A366763 The number of divisors of n that have no exponent 2 in their prime factorization.

1, 2, 2, 2, 2, 4, 2, 3, 2, 4, 2, 4, 2, 4, 4, 4, 2, 4, 2, 4, 4, 4, 2, 6, 2, 4, 3, 4, 2, 8, 2, 5, 4, 4, 4, 4, 2, 4, 4, 6, 2, 8, 2, 4, 4, 4, 2, 8, 2, 4, 4, 4, 2, 6, 4, 6, 4, 4, 2, 8, 2, 4, 4, 6, 4, 8, 2, 4, 4, 8, 2, 6, 2, 4, 4, 4, 4, 8, 2, 8, 4, 4, 2, 8, 4, 4, 4

Offset

1,2

Comments

The number of terms of A337050 that divide n.

The sum of these divisors is A366764(n), and the largest of them is A366765(n).

Links

Amiram Eldar, Table of n, a(n) for n = 1..10000

Formula

Multiplicative with a(p^e) = max(e, 2);

a(n) <= A000005(n), with equality if and only if n is squarefree (A005117).

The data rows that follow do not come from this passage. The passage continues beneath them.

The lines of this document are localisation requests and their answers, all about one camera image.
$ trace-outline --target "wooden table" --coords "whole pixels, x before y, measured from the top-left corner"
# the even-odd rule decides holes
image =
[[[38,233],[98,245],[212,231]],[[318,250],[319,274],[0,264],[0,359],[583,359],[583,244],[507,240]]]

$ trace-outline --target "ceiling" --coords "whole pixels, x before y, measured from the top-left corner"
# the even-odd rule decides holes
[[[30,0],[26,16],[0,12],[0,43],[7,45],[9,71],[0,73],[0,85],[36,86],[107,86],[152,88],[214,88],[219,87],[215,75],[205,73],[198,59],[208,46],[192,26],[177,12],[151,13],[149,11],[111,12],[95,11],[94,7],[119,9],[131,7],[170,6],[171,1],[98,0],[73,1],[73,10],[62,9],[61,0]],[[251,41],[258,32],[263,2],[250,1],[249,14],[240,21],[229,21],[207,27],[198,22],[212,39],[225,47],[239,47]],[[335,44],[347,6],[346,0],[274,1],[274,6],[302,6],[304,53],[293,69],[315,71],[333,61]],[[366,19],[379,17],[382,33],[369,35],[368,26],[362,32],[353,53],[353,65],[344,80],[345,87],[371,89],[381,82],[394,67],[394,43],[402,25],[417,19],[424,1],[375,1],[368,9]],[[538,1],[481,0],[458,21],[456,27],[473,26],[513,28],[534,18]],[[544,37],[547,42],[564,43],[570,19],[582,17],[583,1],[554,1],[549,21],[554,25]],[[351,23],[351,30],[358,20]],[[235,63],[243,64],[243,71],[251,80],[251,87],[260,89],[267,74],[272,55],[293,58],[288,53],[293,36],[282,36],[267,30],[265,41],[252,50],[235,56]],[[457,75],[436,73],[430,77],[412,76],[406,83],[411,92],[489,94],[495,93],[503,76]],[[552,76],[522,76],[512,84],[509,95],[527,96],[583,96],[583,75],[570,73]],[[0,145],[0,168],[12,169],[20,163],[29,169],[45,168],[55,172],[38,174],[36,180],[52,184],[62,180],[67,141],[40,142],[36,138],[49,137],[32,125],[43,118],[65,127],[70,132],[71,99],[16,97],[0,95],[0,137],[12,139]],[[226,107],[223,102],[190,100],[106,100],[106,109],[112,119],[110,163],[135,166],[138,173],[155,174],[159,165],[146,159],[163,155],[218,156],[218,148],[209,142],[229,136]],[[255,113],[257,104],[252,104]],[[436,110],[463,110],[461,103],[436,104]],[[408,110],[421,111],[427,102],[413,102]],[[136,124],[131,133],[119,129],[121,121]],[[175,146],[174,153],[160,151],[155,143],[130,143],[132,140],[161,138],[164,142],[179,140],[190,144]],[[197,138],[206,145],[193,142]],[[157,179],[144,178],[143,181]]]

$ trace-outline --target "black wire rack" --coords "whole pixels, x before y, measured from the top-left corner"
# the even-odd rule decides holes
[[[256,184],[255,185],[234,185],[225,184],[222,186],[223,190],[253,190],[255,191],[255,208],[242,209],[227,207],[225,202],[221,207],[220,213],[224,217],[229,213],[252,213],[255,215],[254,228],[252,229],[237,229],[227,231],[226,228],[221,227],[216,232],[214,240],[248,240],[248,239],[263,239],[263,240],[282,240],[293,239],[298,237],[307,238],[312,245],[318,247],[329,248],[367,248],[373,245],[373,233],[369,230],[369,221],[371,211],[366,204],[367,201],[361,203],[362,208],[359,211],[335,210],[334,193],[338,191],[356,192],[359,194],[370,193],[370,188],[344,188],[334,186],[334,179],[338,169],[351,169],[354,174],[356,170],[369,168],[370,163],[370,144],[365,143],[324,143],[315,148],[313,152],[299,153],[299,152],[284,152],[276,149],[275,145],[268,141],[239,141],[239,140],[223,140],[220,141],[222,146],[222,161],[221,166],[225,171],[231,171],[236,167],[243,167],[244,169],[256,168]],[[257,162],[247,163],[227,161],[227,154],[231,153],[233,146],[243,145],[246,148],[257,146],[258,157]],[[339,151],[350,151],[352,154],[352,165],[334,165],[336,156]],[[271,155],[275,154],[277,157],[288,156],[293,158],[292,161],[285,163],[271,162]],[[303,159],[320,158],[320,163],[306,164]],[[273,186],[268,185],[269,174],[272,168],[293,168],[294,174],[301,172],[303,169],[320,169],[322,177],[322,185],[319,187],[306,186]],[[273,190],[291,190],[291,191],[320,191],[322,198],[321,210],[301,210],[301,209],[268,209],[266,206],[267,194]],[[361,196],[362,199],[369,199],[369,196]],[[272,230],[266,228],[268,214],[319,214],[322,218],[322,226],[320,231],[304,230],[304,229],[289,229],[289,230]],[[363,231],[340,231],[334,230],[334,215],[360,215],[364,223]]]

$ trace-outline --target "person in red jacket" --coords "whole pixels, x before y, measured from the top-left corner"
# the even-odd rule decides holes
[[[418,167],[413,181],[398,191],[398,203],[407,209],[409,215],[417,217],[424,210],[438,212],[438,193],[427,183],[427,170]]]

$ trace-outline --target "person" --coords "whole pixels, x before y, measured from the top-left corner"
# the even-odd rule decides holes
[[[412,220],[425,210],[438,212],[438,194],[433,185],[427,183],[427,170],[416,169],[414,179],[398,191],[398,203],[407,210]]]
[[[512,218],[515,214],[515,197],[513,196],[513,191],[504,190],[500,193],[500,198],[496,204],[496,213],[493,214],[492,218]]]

a(n) >= A034444(n), with equality if and only if n is cubefree (A004709).

Dirichlet g.f.: zeta(s)^2 * Product_{p prime} (1 - 1/p^(2*s) + 1/p^(3*s)).

Mathematica

f[p_, e_] := Max[e, 2]; a[1] = 1; a[n_] := Times @@ f @@@ FactorInteger[n]; Array[a, 100]

Prog

(PARI) a(n) = vecprod(apply(x -> max(x, 2), factor(n)[, 2]));

Crossrefs

Cf. A000005, A004709, A005117, A034444, A337050, A366764, A366765.

Sequence in context: A372380 A322483 A061389 * A138011 A036555 A046927

Adjacent sequences: A366760 A366761 A366762 * A366764 A366765 A366766

Keyword

nonn,easy,mult

Author

Amiram Eldar, Oct 21 2023

Status

approved